As described above, monocytes/macrophages from such diverse areas as the CNS, lungs, peripheral blood, cord blood, and liver are susceptible to infection by HIV-1 and may serve as reservoirs for transmitting the virus throughout the body. In contrast to lymphocytes, the chronic and low-level mode of infection that HIV-1 takes on within monocytes/macrophages allows these cells to contribute to persistent viral infection. Infection of these cells by HIV-1 can alter a variety of their immunological functions such as cytokine production, chemotaxis, accessory cell function, and microbicidal activity. Furthermore, macrophages and macrophage-related microglial cells in the brain and CSF are thought to play a critical role in the pathogenesis of CNS disease. Infection with HIV-1 in monocytes/macrophages is regulated in an autocrine manner by a panel of cytokines and other soluble factors. Most HIV-1 isolates exhibit specific tropism for monocytes/macrophages, lymphocytes, or, in some cases, both cell types; this phenomenon of tropism may be linked to structural variabilities between different isolates.
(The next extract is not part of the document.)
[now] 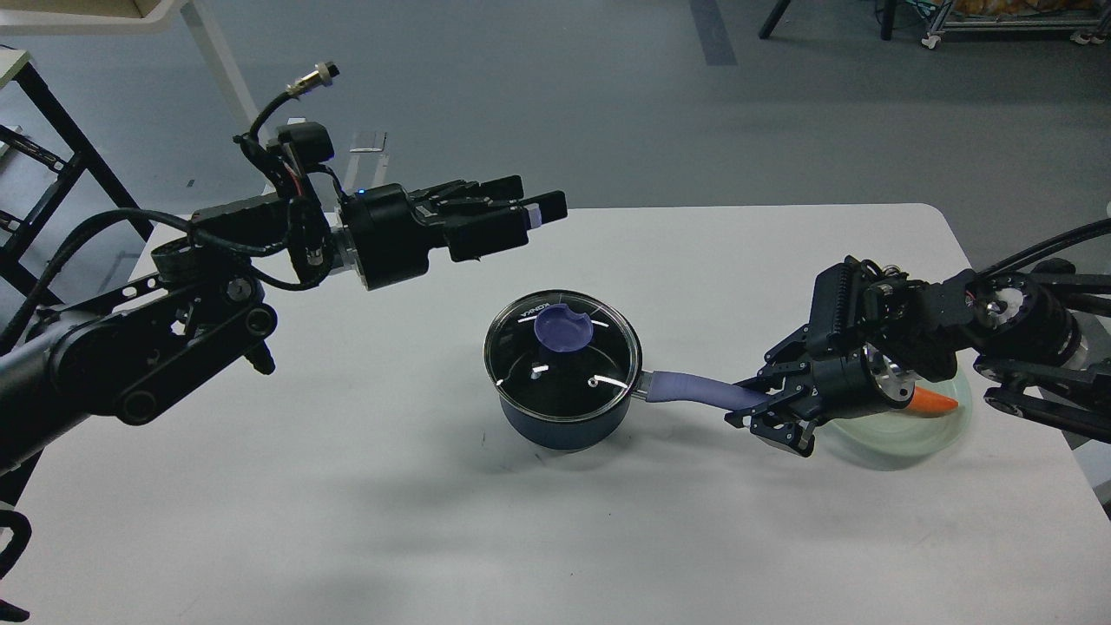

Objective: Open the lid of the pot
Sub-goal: 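Reach the left gripper over the pot to the purple lid knob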

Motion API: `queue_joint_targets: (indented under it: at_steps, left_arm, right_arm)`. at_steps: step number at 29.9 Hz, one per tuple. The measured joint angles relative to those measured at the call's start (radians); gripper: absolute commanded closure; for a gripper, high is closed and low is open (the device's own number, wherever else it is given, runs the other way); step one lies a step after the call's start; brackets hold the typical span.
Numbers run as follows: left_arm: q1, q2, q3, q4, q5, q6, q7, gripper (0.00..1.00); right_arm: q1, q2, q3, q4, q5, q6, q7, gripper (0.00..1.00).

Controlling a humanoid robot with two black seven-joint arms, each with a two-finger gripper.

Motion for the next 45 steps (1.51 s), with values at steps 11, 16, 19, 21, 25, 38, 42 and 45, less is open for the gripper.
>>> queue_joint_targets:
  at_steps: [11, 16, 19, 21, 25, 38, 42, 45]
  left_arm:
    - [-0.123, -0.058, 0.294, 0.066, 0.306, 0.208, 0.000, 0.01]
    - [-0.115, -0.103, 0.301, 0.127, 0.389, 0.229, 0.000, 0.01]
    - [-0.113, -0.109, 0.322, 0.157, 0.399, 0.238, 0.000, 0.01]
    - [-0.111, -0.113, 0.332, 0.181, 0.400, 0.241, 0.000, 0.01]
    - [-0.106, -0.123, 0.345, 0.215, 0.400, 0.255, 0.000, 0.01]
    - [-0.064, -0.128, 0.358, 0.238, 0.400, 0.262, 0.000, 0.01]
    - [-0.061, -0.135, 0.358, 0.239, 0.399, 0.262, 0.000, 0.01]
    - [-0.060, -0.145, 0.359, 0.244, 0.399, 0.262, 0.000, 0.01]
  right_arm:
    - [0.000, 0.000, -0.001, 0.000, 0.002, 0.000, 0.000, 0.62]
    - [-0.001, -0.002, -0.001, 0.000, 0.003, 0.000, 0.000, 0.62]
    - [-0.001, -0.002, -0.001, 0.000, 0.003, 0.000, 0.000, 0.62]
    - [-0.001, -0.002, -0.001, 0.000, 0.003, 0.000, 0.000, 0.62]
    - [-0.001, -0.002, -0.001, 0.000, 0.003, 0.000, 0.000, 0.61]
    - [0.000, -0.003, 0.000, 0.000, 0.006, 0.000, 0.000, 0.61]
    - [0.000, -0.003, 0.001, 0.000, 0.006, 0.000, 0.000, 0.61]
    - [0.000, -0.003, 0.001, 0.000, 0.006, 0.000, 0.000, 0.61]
While in vitro studies clearly demonstrate that the replicating cycle of HIV-1 in monocytes/macrophages differs from its replicating cycle in lymphocytes, elucidation of the role of monocyte/macrophages in mediating the severe immunosuppression characteristic of AIDS is far more from complete, and further investigation into the role of monocytes/macrophages in the immunopathogenesis of HIV-1 infection is necessary to design therapeutic approaches to control viral infection and disease progression.